[What you need to do]:
The lines to return are the one containing "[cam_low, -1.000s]" and all that follow it in the entries below, duplicated exactly and nothing else.

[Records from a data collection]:
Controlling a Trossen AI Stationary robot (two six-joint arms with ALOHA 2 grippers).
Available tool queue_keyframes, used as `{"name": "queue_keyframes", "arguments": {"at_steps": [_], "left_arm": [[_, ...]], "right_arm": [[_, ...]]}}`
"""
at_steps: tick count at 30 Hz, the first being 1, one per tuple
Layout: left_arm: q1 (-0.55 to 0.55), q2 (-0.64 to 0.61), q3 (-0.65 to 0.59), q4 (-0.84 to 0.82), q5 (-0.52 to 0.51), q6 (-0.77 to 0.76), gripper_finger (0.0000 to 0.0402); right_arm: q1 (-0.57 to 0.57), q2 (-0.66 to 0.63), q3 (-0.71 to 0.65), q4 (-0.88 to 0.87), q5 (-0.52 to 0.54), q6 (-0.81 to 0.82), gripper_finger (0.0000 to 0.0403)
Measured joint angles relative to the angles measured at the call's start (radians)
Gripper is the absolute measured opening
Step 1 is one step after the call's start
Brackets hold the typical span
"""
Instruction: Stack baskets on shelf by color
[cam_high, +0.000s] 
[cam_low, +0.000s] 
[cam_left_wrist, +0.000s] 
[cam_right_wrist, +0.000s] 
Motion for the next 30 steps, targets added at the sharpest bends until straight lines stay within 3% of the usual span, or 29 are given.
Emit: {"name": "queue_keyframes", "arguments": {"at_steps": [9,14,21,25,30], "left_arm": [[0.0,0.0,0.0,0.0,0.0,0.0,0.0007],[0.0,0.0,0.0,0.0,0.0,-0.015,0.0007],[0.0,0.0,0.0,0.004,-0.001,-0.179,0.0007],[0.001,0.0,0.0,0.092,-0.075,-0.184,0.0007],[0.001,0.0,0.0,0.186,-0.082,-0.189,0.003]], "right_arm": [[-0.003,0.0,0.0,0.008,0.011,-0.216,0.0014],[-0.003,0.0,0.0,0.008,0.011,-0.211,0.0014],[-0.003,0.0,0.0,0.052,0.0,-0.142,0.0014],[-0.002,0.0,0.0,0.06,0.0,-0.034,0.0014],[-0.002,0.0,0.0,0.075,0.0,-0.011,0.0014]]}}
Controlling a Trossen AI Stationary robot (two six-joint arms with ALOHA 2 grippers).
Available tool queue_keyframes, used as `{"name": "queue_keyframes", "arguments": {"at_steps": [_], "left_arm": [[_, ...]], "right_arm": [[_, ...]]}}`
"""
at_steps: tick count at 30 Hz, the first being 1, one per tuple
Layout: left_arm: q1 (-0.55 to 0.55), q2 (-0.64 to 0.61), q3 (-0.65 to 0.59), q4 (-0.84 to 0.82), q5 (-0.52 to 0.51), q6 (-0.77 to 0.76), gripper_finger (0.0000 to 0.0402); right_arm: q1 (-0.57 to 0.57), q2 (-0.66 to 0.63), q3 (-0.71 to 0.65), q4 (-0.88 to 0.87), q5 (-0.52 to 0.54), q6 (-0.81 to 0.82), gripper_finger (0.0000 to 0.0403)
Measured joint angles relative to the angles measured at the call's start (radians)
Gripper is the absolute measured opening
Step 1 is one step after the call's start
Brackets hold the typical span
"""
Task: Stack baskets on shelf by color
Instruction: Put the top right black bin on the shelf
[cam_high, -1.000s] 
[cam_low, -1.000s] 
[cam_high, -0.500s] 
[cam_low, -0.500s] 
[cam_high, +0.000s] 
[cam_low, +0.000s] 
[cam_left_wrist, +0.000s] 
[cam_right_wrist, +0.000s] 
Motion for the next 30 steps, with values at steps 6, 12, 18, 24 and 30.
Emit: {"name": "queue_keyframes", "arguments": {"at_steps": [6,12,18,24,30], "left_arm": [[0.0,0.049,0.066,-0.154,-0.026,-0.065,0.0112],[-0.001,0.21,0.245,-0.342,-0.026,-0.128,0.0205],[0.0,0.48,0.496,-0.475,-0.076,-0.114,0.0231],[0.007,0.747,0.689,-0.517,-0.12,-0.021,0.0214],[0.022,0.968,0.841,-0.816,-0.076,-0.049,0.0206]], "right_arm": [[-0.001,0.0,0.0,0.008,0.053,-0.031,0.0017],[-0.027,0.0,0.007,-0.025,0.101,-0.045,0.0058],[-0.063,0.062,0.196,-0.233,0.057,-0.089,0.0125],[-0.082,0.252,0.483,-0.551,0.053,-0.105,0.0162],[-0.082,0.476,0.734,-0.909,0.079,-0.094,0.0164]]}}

[Solved exercise]:
[cam_low, -1.000s] 
[cam_high, -0.500s] 
[cam_low, -0.500s] 
[cam_high, +0.000s] 
[cam_low, +0.000s] 
[cam_left_wrist, +0.000s] 
[cam_right_wrist, +0.000s] 
Motion for the next 30 steps, with values at steps 6, 12, 18, 24 and 30.
Emit: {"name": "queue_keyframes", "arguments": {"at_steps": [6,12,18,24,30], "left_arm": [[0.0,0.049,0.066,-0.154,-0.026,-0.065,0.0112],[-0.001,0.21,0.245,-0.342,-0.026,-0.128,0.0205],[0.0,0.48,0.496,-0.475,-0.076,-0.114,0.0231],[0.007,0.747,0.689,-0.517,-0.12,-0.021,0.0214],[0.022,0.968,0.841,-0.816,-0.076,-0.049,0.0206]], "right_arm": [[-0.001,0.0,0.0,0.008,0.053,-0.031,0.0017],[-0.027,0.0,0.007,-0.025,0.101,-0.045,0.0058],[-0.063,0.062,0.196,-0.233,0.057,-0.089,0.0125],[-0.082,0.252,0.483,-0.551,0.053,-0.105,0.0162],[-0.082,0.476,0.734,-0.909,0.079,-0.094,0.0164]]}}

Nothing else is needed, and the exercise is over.